In North Korea, leader Kim Jong Un’s new year speech, given at the end of the 4th Plenary Meeting of the 8th Central Committee of the Workers’ Party of Korea (WPK), had less direct talk of peace than his democratically elected counterpart, but a concentration on economic revitalisation and rural development, not war and nuclear weaponry, gave hope also.

The North Korean leader says his country’s main goals for 2022 will be jump-starting their struggling economy and improving people’s quality of life as the country faces a ‘great life-and-death struggle.’

 

The Korean peninsula was torn in half when US and South Korean Forces fought Chinese, Russian and North Korean forces from 1950-1953. The war ended with the signing of an armistice, but no formal treaty ending hostilities was ever signed and many note that the two countries are still technically at war.

Also still technically at war in the Korean Peninsula are combatants US and China, and most believe both parties would have to play a significant role in any peace agreement.

A number of previous formal attempts have been made to reconcile North and South Korea.

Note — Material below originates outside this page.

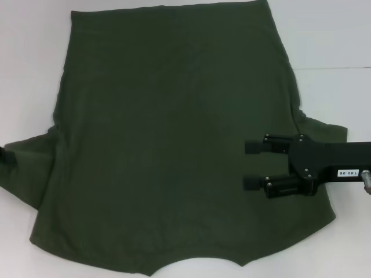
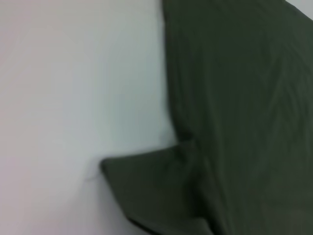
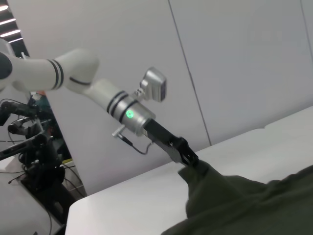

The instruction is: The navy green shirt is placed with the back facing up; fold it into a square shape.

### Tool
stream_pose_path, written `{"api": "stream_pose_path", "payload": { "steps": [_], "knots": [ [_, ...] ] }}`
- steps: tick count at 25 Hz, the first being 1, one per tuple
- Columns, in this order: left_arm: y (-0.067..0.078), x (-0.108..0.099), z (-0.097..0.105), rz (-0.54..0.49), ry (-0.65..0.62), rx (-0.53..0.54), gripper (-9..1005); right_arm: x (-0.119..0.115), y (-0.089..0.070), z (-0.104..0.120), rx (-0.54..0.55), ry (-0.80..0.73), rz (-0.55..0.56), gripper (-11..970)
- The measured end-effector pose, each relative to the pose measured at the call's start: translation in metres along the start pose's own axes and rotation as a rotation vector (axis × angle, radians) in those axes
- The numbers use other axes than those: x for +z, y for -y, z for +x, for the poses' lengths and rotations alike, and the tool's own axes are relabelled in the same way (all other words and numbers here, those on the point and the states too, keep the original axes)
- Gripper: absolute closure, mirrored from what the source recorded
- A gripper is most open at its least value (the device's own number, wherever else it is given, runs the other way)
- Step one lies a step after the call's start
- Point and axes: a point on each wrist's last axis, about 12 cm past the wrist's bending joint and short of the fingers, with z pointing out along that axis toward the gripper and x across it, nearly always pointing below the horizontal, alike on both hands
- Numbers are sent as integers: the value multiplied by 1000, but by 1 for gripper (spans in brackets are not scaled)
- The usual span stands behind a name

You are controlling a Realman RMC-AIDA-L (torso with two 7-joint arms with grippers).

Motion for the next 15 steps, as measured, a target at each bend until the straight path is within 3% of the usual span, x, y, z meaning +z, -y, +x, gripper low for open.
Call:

The first talks were conducted in 2000 between then South Korean President Kim Dae-jung and North Korean leader Kim Jong Il, the father of the current leader. The pair agreed on a peace declaration that encouraged cooperation.

At the second inter-Korean summit in 2007 Kim Jong Il and then South Korean President Roh Moo-hyun reached a series of agreements, including a call to replace the armistice with a permanent peace deal, but that has yet to come to pass.

President Moon held multiple summits with Kim, including one in Pyongyang, during 2018 and 2019, but the peace process often faltered amid disagreements over demands that the North surrender its arsenal of nuclear weapons. North Korean then called for Washington and Seoul to ease sanctions and drop other ‘hostile policies.’

Now in this new year a fresh thawing seems to be underway, with hope that, behind the scenes, China, the US, North and South Korea are creating a platform from which a long lasting and ratified peace may be built.